Martine Stig, Ante, 2010
Toch nog even door op de opmerking waar ik mijn laatste post mee eindigde. Het ging over de tekst die Ilse van Rijn schreef bij Ante, het nieuwe werk van Martine Stig. Ik citeer nogmaals, maar nu iets uitgebreider:
“Dit bijkans buitenproportioneel indringende kijken richt zich tot de toeschouwer en de fotograaf en zijn of haar particuliere eisen en wensen ten opzichte van het beeld, maar het bevraagt ook de algemeenheid van de kadrering ervan die zo wijdverbreid is en onbewust vertrouwd. De harmonie inherent aan het beeld wordt verstoord ten faveure van de directe bevraging van de instrumentalisering van het datzelfde beeld”.
Ik meen het serieus: voor wie zou dergelijke taal bestemd kunnen zijn? Welk doel kan er überhaupt mee gediend zijn? Zijn er inderdaad mensen die dit lezen en daar dan ook nog plezier aan beleven?
Voor alle duidelijkheid: dit is geen kruistocht en ook geen persoonlijke afrekening.

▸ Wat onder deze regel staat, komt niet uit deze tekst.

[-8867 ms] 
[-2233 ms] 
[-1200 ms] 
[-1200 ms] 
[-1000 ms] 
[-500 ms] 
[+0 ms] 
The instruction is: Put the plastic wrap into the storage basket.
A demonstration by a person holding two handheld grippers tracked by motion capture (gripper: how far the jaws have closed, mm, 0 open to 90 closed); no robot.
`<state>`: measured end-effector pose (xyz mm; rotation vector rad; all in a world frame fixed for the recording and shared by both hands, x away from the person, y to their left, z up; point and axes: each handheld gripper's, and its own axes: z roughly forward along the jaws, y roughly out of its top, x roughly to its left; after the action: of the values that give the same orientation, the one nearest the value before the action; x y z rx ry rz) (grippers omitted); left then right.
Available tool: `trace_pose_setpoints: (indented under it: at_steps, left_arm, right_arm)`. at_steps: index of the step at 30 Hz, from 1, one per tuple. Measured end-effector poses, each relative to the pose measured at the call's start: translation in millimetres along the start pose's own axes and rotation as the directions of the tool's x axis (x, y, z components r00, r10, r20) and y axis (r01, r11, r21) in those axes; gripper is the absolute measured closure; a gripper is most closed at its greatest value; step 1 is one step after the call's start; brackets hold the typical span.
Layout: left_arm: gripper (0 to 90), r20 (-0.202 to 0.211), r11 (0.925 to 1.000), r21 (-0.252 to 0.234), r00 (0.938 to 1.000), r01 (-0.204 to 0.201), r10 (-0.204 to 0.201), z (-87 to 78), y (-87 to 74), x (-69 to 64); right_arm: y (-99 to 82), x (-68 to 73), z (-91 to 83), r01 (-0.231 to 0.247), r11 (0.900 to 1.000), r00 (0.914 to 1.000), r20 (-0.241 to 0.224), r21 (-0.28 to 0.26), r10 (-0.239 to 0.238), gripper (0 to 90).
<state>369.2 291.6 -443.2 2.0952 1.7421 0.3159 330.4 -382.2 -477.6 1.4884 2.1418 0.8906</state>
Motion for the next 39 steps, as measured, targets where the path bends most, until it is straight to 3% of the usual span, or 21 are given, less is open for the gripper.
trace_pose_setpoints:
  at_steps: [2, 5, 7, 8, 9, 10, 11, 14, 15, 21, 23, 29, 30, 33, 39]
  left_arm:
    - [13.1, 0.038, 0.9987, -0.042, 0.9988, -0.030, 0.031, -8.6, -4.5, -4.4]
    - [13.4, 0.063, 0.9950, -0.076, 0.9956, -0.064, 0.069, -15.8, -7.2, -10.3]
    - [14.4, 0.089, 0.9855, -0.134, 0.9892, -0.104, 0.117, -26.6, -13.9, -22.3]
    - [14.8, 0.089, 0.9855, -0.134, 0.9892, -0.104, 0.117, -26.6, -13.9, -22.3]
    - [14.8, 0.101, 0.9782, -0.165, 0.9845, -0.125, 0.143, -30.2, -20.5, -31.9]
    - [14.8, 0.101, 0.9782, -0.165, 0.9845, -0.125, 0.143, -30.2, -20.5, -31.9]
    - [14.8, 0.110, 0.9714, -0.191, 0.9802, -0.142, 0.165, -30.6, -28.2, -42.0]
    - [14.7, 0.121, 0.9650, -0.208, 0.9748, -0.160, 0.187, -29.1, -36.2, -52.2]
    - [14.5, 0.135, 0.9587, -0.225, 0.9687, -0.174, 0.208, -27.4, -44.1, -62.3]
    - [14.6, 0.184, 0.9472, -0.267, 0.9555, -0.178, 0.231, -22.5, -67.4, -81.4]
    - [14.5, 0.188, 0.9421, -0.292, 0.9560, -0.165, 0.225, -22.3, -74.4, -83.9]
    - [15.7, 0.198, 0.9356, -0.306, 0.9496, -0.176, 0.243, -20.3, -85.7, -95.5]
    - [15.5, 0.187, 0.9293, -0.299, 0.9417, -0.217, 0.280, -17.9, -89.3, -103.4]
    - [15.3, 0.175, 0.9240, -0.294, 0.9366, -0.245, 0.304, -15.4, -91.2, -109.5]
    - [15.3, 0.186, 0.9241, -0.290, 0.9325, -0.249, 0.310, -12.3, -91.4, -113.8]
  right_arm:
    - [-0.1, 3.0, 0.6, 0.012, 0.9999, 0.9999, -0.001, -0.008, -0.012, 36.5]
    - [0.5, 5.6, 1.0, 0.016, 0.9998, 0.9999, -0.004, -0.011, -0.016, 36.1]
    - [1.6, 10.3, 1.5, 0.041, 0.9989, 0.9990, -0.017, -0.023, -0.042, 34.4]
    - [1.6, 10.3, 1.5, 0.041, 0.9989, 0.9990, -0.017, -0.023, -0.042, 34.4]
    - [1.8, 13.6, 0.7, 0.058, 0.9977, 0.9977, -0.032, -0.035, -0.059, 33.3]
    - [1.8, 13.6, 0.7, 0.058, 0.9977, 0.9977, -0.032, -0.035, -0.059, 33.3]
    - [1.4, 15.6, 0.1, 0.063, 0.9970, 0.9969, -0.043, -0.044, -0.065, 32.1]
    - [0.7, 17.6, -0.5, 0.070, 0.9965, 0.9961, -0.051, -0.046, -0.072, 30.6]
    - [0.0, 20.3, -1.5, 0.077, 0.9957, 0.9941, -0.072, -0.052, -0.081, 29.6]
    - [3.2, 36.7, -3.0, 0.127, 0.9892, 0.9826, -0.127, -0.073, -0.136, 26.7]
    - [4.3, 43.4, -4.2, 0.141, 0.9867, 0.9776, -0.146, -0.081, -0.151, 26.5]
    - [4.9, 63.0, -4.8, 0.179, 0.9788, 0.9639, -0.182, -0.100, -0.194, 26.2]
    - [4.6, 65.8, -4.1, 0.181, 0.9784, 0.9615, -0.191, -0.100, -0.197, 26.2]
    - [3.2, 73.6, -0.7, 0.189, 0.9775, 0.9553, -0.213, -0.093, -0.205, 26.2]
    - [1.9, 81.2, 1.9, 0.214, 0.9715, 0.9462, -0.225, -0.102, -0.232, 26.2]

Ook heb ik geen enkele last van de vooroordelen waar iemand als Gerrit Komrij aan lijdt. Ik ga ervan uit dat iedereen zijn werk goed probeert te doen en gelooft in wat-ie doet – ook Ilse van Rijn. Maar maakt dat het niet des te verwonderlijker?

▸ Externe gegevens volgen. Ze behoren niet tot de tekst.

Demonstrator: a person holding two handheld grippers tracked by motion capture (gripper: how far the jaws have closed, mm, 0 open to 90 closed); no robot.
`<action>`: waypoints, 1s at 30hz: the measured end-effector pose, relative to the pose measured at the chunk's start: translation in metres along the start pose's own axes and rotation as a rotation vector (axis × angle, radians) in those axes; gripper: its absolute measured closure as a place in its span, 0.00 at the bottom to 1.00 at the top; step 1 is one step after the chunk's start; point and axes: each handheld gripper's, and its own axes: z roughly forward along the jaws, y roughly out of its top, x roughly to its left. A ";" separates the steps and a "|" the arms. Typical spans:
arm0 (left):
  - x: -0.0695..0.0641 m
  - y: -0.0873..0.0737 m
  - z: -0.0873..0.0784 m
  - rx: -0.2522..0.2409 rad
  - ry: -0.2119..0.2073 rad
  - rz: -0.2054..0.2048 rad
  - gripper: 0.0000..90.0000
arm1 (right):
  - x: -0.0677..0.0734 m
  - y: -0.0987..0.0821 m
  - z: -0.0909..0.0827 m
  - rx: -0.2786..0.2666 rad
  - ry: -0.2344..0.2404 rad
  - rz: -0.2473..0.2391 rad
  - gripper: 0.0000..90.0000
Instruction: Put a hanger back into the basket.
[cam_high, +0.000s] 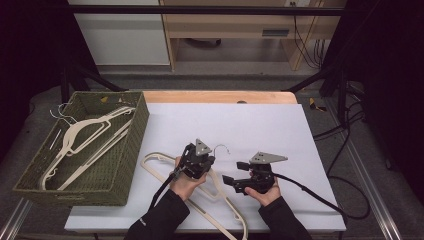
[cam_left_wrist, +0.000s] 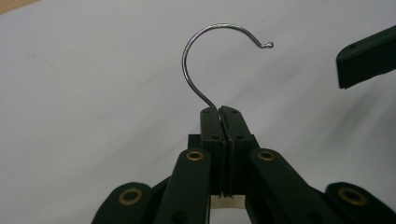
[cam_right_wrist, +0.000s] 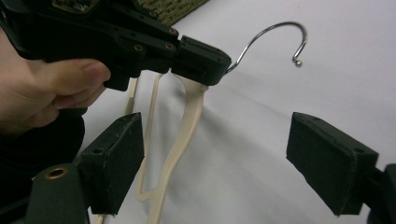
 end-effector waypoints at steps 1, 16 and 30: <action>0.000 0.000 -0.001 -0.001 0.001 0.001 0.99 | 0.000 0.000 0.003 0.007 0.003 -0.010 0.22; -0.001 -0.001 -0.007 -0.018 -0.006 0.000 0.99 | 0.005 -0.007 0.035 0.105 0.049 0.068 0.49; -0.003 -0.003 -0.005 -0.010 -0.017 -0.002 0.99 | 0.001 -0.010 0.045 0.149 0.172 0.160 0.82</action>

Laat ik het anders formuleren. Van alle mensen met wie ik in mijn werk van doen heb, de bezoekers van mijn lezingen, mijn cursisten, kunstverzamelaars, de lezers van dit blog – duizenden zijn het er die allemaal én ontwikkeld én geïnteresseerd zijn – is er niemand die met dergelijke teksten iets kan. En dat terwijl we het hebben over de groep waar de kunst het van moet hebben.
Natuurlijk, als je heel erg je best doet kun je wel ongeveer begrijpen wat er wordt bedoeld. Maar dan nog blijft het een straf. En nogmaals, welk doel is ermee gediend? Voor wie is het dan wél bestemd? Het antwoord ligt voor de hand: voor het wereldje van kunstprofessionals dat zijn eigen geheimtaal heeft ontwikkeld en daarmee zijn positie afschermt. En dat, uitgedaagd en bedreigd door een vijandig klimaat, zich alleen maar verder ingraaft.
Wat ik me ook afvraag: wat denkt de kunstenaar hiervan? Wordt hier niet alle verbeeldingskracht, alles wat kunst tot kunst maakt, weer teniet gedaan? Gesmoord in dorre taal en onderworpen aan een denken dat haar wezen ontkent?